Online courses and info sheets aim to reduce stigma and spark conversations
In a bid to address substance use and reduce stigma in the workplace, the Canadian Centre for Occupational Health and Safety (CCOHS) has released a suite of resources in collaboration with the Canadian Apprenticeship Forum (CAF-FCA). These resources, including online courses and informative sheets, are designed to empower employers and tradespeople across Canada with essential knowledge and tools.
According to Jan Chappel, senior technical specialist with CCOHS, the courses aim to "raise awareness about the impacts of stigma and the importance of a safe and supportive workplace." She further noted, "These courses are meant to be another tool in their kit to help start those conversations, to open up people's understanding about what stigma is, or what substance use isn't."
There are three online courses under the heading ‘Substance Use in the Trades’ including ‘Being Aware,’ ‘Harm Reduction,’ and ‘Supporting Your Well-being.’ The courses take about 15 minutes each.
Chappel says the goal is to make the information readily accessible to both workers and employers. "Some are directed more for workers, and some are directed more for employers, it depends on the focus of the course," says Chappel.
There are also information sheets available for download. The sheets can be handed out in the workplace or used for during information sessions like toolbox talks. They provide comprehensive overviews of substance use in the trades, addressing topics such as combating stigma and the responsibilities of employers in challenging stigma and reducing impairment.
"They can bring the info sheets to the workplace and have it discussed at a team meeting. Or if they wanted to use it as a handout that works well, or they can use it as a poster if they feel that works for them," says Chappel.
It’s part of a partnership between CCOHS and CAF-FCA, highlighting the pivotal role of a study commissioned by CAF-FCA in March 2023. The study, titled ‘Understanding Substance Use Among Apprentices in the Skilled Trades’, sought to delve into the experiences of apprentices and tradespeople concerning substance use and their needs for support.

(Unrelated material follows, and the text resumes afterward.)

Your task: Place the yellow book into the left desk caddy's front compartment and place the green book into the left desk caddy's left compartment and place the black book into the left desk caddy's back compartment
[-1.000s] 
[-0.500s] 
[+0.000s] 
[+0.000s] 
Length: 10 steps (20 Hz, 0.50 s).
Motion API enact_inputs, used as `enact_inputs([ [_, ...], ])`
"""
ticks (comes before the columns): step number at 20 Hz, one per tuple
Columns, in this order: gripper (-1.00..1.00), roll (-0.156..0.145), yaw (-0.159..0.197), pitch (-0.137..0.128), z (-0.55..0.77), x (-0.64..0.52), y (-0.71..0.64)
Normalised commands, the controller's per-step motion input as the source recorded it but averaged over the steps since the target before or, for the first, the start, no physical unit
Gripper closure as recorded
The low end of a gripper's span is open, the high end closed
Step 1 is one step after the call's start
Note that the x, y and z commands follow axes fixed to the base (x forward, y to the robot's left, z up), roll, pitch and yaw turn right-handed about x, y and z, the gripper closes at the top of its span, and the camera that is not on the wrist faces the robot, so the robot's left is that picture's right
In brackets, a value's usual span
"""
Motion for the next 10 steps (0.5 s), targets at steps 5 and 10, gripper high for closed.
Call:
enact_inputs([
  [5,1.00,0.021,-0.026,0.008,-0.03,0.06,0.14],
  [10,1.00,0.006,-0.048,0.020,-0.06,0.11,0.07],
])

"The report suggests that some promising practices would be that a peer support program works well, reducing stigma in the workplace is important,” says Chappel.
Addressing stigma surrounding substance use is a central focus of the initiative, and it is a top priority in tackling the opioid crisis in North America.
"People don't want to address it, but that's an issue,” says Chappel. “By talking about it and recognizing that everyone uses substances differently, sometimes substance use is not a problem…. but when it becomes problematic that you have those conversations around the use and help people where they need it."
Chappel says the conversation should always be focused on workers performing their jobs safely. “And if they can't, what will you do about it as an employer? And what supports does that person need to be able to do their job safely?"
Chappel encourages health and safety leaders to utilize these resources, viewing them as valuable tools to facilitate conversations about substance use and impairment. “We hope they can use them as another tool in their kit. If it helps open the door to have those difficult conversations around these areas, then we're very happy to help them use them."